The Chart of Shame

Silly financial professionals. Or "professionals."

They just can't seem to understand that they have zero ability to predict the stock market or the global economic future. For just a moment, feast your eyes on what Marketwatch calls The Chart of Shame:

For years, well-known prognosticators in financial media, columnists in major newspapers, economics professors, Nobel prize-winners, business tycoons, and fund managers have been stating publicly that the stock market is going to crash or decline.

The chart above shows you, in 15 seconds, the futility of that. But it's more than futile, because many Americans believed these people, and stayed in or moved to cash or conservative portfolios, a damaging decision in hindsight.

Confidence sells in finance, as it is an uncertain field and people are looking for stability. But the real driver here is called the "Dunning-Kruger Effect" in psychology. The people making these calls suffer from a cognitive bias: they have an illusion of their own skill that surpasses reality, and as such, they do not have the self-awareness to realize their own inaccuracy. Which is why they keep repeating their mistake.

I get asked daily where I think the markets are headed. My response is that I have no idea, and no one else does either.
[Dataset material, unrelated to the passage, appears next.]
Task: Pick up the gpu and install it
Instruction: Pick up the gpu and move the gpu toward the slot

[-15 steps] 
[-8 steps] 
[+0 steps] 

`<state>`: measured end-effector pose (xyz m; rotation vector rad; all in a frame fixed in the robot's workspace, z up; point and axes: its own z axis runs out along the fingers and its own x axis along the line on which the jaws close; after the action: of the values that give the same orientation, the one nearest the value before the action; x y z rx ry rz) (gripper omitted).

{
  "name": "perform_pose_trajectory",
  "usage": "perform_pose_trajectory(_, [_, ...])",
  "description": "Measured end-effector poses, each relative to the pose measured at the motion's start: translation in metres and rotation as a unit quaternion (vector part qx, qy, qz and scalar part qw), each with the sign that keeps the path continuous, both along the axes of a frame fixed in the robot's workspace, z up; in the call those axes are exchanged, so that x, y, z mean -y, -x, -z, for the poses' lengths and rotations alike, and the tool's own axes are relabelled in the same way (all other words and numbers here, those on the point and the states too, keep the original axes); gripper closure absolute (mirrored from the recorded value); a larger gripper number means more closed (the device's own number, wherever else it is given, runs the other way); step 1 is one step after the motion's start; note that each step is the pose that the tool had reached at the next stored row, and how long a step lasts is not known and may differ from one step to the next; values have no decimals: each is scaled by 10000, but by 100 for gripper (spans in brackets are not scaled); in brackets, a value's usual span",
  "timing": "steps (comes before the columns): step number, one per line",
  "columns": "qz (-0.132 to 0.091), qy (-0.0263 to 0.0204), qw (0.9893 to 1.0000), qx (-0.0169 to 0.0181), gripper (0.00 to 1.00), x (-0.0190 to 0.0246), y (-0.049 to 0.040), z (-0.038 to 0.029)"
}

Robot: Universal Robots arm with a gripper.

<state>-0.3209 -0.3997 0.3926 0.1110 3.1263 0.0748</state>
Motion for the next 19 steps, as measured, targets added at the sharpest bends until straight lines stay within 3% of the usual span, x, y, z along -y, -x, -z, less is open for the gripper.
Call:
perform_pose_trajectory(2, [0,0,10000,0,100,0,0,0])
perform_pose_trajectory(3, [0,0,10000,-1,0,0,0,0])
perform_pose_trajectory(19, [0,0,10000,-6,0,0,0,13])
All I know is that anyone who thinks they know may be wrong or right, but it has nothing to do with their reasoning and everything to do with a statistical function, sometimes referred to as "luck."

That is a, shall we say, "differentiated" response in the financial industry, but it's backed by mountains of research.
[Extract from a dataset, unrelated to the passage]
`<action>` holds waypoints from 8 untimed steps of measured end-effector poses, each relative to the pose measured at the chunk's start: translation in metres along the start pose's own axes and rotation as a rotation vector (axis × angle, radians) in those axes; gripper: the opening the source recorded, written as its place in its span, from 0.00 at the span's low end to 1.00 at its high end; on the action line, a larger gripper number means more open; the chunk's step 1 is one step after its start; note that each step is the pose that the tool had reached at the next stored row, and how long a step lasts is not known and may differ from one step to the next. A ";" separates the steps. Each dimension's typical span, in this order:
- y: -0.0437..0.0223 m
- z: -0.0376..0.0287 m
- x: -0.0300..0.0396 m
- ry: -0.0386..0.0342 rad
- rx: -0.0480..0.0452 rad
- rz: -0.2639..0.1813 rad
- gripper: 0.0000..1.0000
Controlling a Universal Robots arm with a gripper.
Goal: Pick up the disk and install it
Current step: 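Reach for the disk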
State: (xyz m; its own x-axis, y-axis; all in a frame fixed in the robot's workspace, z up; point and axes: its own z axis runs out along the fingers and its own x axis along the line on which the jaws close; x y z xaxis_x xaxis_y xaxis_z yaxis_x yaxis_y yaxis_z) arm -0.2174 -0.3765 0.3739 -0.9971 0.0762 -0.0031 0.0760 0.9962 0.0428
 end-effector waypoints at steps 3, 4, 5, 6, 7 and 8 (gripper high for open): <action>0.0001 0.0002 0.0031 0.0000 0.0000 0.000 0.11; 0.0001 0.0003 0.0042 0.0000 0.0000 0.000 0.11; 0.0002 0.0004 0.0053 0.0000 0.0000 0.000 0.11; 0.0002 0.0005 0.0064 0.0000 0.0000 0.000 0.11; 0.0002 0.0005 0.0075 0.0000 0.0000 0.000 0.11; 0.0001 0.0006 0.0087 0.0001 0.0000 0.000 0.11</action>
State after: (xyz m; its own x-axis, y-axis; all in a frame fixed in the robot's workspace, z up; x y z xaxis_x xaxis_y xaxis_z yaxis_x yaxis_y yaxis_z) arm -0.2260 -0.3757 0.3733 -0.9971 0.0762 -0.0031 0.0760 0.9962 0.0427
I have invested through two bubbles (dot-com and real estate) and two crashes (dot-com and real estate). And because I'm not entirely normal, I've studied the language and media around market euphorias and panics going back over a century.

Based on this experience and study, I'll mention one observation. Historically, market tops occur when greed runs rampant, people believe they are not going to lose money, and fear of missing out (FOMO) overtakes reason. I don't see a lot of this today - many people are worried about markets. Whether this is residual from 2008 or not I'm not sure (this was the case after the Great Depression for decades). There is an expression in finance that "markets climb a wall of worry." There is a lot of worry out there among investors.

But that's just an observation, it's not a prediction.